Unresonable GPU memory consumption when truncating padding tokens

I am training pytorch model with Contrastive Loss (pytorch-metric-learning) and there are two ways I can batch text examples. In the first method, I am padding only up to maximal sequence length in a batch. In the second case, I am padding always up to 510 tokens no matter what the sequence size is. In general, tensor size in the first method is always smaller or equal to the second method. Yet, what I am observing is that smaller batch (the whole training) is actually consuming more memory than the constant, larger batch. Additionally, it produces CUDA out of memory error at some point in training (during a backward call). Green line in the Figure corresponds to memmory consumption for a smaller, dynamic batch. Grey curve for larger, constant size batch. I would expect an inverse situation. What is going on? How to even debug this kind errors?

I am training with pytorch-lightning, pytorch==1.5.0 and amp O2 (cuda memory also shows up without amp)

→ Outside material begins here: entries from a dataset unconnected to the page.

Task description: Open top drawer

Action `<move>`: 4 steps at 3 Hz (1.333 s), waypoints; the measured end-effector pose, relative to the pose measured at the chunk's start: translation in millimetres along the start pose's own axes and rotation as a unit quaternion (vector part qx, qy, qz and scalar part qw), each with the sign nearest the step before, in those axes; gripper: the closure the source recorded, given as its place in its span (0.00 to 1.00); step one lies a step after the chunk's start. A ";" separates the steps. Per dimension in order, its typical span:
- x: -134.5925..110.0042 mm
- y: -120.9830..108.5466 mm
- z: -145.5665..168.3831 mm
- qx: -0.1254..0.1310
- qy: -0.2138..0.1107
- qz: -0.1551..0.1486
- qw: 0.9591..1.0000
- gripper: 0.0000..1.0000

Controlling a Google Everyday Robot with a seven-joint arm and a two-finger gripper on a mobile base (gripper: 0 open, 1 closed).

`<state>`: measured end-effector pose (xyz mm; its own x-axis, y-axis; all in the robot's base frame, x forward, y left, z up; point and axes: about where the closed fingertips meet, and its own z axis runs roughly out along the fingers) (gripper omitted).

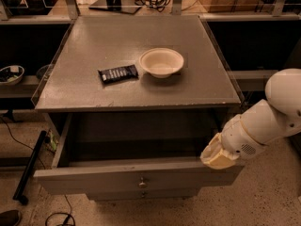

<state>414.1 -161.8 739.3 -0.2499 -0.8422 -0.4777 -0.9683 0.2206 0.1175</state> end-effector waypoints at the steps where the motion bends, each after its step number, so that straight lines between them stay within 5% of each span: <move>1: 0.0 0.0 0.0 0.000 0.000 0.000 1.000 0.51; 3: -0.1 0.0 0.0 0.000 0.000 0.000 1.000 0.00; 4: -0.5 0.2 -0.2 0.000 0.002 -0.001 1.000 0.00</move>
Offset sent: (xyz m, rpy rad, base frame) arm 0.0000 0.0000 0.0000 0.0000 0.0000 0.0000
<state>414.0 -161.5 739.7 -0.2480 -0.8447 -0.4743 -0.9687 0.2192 0.1161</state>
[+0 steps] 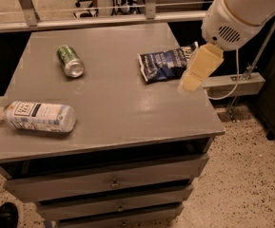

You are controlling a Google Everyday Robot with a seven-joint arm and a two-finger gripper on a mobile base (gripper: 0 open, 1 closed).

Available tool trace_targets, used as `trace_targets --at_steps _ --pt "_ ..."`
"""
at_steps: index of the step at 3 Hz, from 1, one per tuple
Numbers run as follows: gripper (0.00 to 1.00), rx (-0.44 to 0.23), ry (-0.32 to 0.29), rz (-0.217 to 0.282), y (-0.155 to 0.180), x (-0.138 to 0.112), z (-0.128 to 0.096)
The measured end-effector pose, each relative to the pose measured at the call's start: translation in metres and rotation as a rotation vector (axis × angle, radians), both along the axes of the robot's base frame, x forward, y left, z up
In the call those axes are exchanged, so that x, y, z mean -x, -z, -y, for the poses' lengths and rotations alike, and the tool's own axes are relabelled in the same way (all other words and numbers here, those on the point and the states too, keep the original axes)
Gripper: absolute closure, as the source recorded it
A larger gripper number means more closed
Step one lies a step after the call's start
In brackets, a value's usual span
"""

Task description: Place green can upright

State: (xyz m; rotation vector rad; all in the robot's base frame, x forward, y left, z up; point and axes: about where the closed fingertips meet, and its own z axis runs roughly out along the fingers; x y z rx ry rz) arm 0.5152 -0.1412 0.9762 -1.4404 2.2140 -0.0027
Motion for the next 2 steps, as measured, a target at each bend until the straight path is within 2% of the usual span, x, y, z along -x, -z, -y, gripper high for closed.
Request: trace_targets --at_steps 1,2 --pt "0.0 -0.105 -0.016 -0.008 0.016 -0.02 -0.038" --pt "0.0 -0.209 -0.033 0.004 0.021 -0.054 -0.086"
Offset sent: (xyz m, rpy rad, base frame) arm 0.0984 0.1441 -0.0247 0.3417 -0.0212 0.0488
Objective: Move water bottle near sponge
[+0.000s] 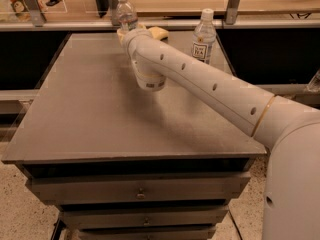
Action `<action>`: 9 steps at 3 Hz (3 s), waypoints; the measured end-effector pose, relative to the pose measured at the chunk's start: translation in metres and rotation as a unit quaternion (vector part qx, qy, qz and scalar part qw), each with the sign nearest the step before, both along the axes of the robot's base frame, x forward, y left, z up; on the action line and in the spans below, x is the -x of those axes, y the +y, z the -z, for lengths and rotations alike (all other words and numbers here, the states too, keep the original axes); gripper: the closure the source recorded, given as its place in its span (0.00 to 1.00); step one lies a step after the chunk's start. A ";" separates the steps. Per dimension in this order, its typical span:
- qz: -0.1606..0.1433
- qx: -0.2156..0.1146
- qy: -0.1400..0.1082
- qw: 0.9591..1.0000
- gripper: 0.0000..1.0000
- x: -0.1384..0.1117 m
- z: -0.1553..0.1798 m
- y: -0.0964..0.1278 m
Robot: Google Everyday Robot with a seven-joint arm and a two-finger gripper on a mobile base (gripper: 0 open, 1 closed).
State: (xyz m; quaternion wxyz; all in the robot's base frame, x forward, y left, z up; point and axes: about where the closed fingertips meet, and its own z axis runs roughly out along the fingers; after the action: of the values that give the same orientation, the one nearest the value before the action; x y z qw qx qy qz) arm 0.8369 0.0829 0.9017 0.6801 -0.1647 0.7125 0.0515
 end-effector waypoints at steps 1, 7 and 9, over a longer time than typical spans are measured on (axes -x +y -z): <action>0.043 -0.011 -0.064 0.997 1.00 -0.020 -0.042 -0.037; 0.092 -0.024 -0.030 0.995 1.00 -0.015 -0.015 -0.083; 0.076 -0.028 -0.019 0.997 1.00 -0.008 0.005 -0.077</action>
Offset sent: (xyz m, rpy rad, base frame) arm 0.0371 -0.0873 0.0942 -0.0660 -0.3238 -0.2124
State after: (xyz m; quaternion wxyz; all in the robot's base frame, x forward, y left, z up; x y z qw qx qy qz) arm 0.8446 0.0057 0.8969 0.7001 -0.0926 0.7078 0.0164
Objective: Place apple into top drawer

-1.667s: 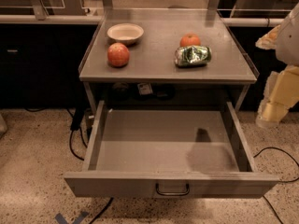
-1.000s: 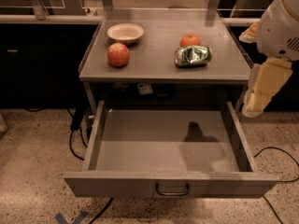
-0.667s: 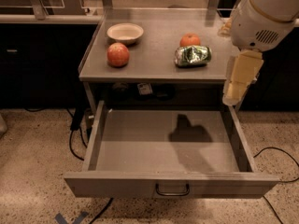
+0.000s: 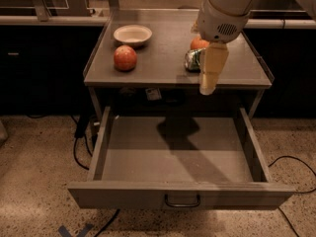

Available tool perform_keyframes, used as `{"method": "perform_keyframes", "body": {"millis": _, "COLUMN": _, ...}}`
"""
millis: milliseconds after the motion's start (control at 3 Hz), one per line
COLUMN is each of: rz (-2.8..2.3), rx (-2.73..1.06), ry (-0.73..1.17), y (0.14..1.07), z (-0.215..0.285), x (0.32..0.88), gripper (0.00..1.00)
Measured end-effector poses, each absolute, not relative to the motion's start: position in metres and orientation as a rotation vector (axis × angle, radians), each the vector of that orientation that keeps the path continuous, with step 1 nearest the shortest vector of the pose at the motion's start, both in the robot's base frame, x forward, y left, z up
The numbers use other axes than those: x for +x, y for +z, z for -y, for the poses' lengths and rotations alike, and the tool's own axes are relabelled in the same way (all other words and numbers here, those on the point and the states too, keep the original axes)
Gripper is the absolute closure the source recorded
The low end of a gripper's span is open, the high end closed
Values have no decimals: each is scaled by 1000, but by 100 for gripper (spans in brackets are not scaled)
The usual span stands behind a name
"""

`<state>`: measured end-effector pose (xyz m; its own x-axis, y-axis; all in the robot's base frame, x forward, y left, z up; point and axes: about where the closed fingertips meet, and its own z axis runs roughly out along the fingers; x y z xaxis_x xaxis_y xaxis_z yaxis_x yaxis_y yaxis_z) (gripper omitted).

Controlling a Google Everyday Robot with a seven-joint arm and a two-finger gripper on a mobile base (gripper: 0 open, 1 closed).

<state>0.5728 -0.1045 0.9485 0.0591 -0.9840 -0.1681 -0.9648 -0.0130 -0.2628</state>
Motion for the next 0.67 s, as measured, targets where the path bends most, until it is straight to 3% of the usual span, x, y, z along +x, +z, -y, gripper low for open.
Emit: {"method": "perform_keyframes", "body": {"millis": 667, "rz": -1940, "rx": -2049, "ry": -97, "y": 946, "z": 99, "x": 581, "gripper": 0}}
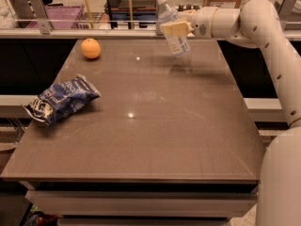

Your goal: Place blue plastic bottle upright

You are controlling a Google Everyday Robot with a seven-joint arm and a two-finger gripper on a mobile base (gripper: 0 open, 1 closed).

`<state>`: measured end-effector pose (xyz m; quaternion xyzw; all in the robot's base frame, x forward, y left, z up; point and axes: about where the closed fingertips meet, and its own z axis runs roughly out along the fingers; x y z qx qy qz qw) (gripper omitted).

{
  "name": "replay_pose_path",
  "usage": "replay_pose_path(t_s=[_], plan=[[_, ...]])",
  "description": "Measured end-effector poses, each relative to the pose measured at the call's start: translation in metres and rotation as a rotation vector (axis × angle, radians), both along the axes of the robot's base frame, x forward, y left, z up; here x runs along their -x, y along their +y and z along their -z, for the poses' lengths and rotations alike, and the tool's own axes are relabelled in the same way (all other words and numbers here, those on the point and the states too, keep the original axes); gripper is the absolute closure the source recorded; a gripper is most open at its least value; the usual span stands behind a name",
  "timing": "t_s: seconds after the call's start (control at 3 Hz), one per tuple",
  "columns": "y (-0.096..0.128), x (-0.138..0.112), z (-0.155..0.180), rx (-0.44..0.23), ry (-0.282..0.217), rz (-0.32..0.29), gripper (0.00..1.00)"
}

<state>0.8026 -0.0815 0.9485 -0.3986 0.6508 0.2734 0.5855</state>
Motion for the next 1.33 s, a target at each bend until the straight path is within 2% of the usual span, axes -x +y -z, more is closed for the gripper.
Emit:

Is the padding the only difference between these approaches?
If so, could you show a code snippet to demonstrate this behavior?
My first guess would be memory fragmentation, but that’s way too large and the memory should also be reused, so you shouldn’t run out of memory.

Thanks for answer @ptrblck! Yes, padding is the only difference in this configuration. I am using huggingface transformers library and noticed that the amount of padding actually changes slightly loss value due to dropout. Anyway, I will try to prepare full example using some public dataset (I can’t share company’s data) and reach out to you.